Davis died in his home in Hudson, N.Y. after battling throat and neck cancer, his wife, Mimi Raleigh, told the newspaper.
A Minneapolis native, Davis met his future comedy partner Franken in private school. After college, he and Franken moved to Los Angeles to do stand-up, where they caught the eye of SNL creator Lorne Michaels. Davis and Franken were two of the first writers hired for the show, which debuted in 1975. He helped mold famous sketches like "The Coneheads" and performer Dan Aykroyd's famous impersonation of chef Julia Child. He and Franken also appeared on-screen as a duo in sketches like "The Brain Tumor Comedian."

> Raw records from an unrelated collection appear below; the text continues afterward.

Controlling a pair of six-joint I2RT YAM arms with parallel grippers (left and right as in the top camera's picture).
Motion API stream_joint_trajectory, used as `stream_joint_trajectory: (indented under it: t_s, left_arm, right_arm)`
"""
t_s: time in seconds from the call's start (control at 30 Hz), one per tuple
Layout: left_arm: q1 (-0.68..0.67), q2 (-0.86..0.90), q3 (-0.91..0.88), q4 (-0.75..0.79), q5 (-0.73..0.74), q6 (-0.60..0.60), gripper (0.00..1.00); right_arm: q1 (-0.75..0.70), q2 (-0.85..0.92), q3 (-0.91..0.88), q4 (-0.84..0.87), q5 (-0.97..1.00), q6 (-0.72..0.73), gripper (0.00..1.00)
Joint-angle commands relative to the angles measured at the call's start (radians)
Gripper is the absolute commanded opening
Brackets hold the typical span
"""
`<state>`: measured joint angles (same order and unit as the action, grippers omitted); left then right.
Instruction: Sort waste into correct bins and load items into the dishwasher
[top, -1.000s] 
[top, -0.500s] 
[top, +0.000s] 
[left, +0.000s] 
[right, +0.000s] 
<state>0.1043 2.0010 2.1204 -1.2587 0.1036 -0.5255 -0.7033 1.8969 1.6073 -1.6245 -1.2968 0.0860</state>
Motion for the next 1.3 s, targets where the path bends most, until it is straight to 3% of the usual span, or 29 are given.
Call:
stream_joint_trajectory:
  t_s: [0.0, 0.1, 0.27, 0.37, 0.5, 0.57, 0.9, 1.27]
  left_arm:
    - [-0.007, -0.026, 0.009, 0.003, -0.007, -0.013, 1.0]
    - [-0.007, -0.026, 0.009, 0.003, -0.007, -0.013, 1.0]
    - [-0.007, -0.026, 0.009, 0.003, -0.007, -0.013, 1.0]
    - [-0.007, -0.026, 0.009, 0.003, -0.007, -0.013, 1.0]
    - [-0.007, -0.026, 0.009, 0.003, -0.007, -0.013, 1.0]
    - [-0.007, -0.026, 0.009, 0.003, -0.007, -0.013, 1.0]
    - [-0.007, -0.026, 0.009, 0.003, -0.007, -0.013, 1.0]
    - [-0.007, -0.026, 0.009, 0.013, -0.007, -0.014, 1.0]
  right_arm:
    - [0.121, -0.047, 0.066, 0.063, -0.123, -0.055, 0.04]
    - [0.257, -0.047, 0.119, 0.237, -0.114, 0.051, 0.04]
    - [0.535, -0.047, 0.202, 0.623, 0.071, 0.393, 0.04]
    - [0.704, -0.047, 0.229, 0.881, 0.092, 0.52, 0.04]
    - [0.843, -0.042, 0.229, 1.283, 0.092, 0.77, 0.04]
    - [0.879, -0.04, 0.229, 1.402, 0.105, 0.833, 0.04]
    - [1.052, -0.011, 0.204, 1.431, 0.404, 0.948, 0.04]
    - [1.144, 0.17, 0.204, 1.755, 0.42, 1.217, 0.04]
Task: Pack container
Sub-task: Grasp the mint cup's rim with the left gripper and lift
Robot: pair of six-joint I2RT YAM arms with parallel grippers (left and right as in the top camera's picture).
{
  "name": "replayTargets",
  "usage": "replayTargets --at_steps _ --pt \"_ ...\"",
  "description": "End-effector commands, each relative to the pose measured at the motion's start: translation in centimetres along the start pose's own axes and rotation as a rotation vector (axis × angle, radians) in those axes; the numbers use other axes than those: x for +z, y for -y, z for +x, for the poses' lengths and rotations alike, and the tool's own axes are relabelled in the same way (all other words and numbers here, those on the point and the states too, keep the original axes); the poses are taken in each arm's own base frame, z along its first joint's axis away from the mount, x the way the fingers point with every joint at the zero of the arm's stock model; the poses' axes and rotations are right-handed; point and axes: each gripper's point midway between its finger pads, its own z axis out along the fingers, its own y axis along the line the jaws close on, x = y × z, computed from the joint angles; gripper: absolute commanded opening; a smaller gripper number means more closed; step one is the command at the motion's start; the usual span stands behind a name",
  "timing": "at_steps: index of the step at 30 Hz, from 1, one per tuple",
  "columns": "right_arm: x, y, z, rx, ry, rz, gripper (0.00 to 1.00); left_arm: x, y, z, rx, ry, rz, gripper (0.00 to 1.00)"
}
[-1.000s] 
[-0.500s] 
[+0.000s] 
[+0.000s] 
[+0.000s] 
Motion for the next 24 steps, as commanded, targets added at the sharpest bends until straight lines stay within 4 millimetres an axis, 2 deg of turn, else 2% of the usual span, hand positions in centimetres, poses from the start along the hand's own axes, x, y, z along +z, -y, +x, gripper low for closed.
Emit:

Davis worked at SNL until 1980 and then returned to the writers room from 1986 to 1994. During this time, he also co-starred with Franken in the 1986 film One More Saturday Night and collaborated on the 1993 big-screen adaptation of The Coneheads. He also won four Emmys, three of which are for his writing on SNL. Although he retired in the mid-1990s, Davis wrote for SNL as recently as 2003. He also recently worked on a version of the long-rumored Ghostbusters III with Aykroyd.
Davis and Franken split in 1990, but reconciled a decade later. Davis agreed to wait to publish his tell-all memoir, Thirty-Nine Years of Short-Term Memory Loss: The Early Days of SNL From Someone Who Was There, until after Franken was elected to the U.S. Senate in 2008.
Davis is survived by his wife, mother and brother.